_TASK STATEMENT_
A verbatim copy of the listing is the expected output.

_GIVEN MATERIAL_
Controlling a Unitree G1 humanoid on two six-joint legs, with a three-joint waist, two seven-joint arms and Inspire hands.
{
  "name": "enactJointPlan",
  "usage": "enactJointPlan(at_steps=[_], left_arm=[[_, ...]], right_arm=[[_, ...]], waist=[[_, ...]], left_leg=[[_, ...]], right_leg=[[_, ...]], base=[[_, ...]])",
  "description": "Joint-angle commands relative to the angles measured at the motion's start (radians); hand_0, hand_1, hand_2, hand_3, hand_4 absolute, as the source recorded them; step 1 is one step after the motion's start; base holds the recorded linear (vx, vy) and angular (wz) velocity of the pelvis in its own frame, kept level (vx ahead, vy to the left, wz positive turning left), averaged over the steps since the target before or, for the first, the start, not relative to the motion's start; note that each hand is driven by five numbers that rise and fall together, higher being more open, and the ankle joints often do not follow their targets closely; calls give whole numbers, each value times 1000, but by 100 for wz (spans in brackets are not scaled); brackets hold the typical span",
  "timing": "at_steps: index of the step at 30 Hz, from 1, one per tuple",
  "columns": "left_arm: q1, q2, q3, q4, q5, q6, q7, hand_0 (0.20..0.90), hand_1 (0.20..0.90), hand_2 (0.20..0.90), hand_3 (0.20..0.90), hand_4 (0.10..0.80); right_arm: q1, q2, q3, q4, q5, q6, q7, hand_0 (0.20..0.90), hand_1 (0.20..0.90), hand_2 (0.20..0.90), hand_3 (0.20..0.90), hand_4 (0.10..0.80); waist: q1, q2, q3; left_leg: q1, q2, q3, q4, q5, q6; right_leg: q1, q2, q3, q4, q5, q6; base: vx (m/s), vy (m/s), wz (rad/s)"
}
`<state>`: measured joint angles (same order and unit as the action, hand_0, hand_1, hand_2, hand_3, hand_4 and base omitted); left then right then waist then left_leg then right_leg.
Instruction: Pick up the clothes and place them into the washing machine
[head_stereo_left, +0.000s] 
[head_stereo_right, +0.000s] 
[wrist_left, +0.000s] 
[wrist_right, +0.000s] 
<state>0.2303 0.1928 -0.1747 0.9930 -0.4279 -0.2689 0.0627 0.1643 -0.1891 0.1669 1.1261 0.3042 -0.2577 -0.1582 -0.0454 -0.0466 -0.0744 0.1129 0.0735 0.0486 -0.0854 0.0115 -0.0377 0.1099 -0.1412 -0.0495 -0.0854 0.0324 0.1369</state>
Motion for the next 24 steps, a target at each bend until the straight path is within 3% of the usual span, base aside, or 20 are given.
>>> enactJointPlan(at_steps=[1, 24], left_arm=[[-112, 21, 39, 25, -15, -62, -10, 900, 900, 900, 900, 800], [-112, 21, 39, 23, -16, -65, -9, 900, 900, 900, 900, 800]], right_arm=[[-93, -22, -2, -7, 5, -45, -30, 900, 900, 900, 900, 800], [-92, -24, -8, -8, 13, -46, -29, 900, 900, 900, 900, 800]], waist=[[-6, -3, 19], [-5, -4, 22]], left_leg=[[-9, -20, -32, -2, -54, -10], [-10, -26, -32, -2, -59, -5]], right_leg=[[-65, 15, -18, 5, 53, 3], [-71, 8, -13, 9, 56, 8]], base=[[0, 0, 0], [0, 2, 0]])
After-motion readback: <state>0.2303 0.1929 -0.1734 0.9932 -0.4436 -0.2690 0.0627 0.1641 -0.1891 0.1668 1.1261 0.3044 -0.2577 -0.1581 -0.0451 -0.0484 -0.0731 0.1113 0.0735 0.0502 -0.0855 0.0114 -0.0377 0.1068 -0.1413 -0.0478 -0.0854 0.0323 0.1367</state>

_RESULT OF THE TASK_
Controlling a Unitree G1 humanoid on two six-joint legs, with a three-joint waist, two seven-joint arms and Inspire hands.
{
  "name": "enactJointPlan",
  "usage": "enactJointPlan(at_steps=[_], left_arm=[[_, ...]], right_arm=[[_, ...]], waist=[[_, ...]], left_leg=[[_, ...]], right_leg=[[_, ...]], base=[[_, ...]])",
  "description": "Joint-angle commands relative to the angles measured at the motion's start (radians); hand_0, hand_1, hand_2, hand_3, hand_4 absolute, as the source recorded them; step 1 is one step after the motion's start; base holds the recorded linear (vx, vy) and angular (wz) velocity of the pelvis in its own frame, kept level (vx ahead, vy to the left, wz positive turning left), averaged over the steps since the target before or, for the first, the start, not relative to the motion's start; note that each hand is driven by five numbers that rise and fall together, higher being more open, and the ankle joints often do not follow their targets closely; calls give whole numbers, each value times 1000, but by 100 for wz (spans in brackets are not scaled); brackets hold the typical span",
  "timing": "at_steps: index of the step at 30 Hz, from 1, one per tuple",
  "columns": "left_arm: q1, q2, q3, q4, q5, q6, q7, hand_0 (0.20..0.90), hand_1 (0.20..0.90), hand_2 (0.20..0.90), hand_3 (0.20..0.90), hand_4 (0.10..0.80); right_arm: q1, q2, q3, q4, q5, q6, q7, hand_0 (0.20..0.90), hand_1 (0.20..0.90), hand_2 (0.20..0.90), hand_3 (0.20..0.90), hand_4 (0.10..0.80); waist: q1, q2, q3; left_leg: q1, q2, q3, q4, q5, q6; right_leg: q1, q2, q3, q4, q5, q6; base: vx (m/s), vy (m/s), wz (rad/s)"
}
`<state>`: measured joint angles (same order and unit as the action, hand_0, hand_1, hand_2, hand_3, hand_4 and base omitted); left then right then waist then left_leg then right_leg.
Instruction: Pick up the clothes and place them into the washing machine
[head_stereo_left, +0.000s] 
[head_stereo_right, +0.000s] 
[wrist_left, +0.000s] 
[wrist_right, +0.000s] 
<state>0.2303 0.1928 -0.1747 0.9930 -0.4279 -0.2689 0.0627 0.1643 -0.1891 0.1669 1.1261 0.3042 -0.2577 -0.1582 -0.0454 -0.0466 -0.0744 0.1129 0.0735 0.0486 -0.0854 0.0115 -0.0377 0.1099 -0.1412 -0.0495 -0.0854 0.0324 0.1369</state>
Motion for the next 24 steps, a target at each bend until the straight path is within 3% of the usual span, base aside, or 20 are given.
>>> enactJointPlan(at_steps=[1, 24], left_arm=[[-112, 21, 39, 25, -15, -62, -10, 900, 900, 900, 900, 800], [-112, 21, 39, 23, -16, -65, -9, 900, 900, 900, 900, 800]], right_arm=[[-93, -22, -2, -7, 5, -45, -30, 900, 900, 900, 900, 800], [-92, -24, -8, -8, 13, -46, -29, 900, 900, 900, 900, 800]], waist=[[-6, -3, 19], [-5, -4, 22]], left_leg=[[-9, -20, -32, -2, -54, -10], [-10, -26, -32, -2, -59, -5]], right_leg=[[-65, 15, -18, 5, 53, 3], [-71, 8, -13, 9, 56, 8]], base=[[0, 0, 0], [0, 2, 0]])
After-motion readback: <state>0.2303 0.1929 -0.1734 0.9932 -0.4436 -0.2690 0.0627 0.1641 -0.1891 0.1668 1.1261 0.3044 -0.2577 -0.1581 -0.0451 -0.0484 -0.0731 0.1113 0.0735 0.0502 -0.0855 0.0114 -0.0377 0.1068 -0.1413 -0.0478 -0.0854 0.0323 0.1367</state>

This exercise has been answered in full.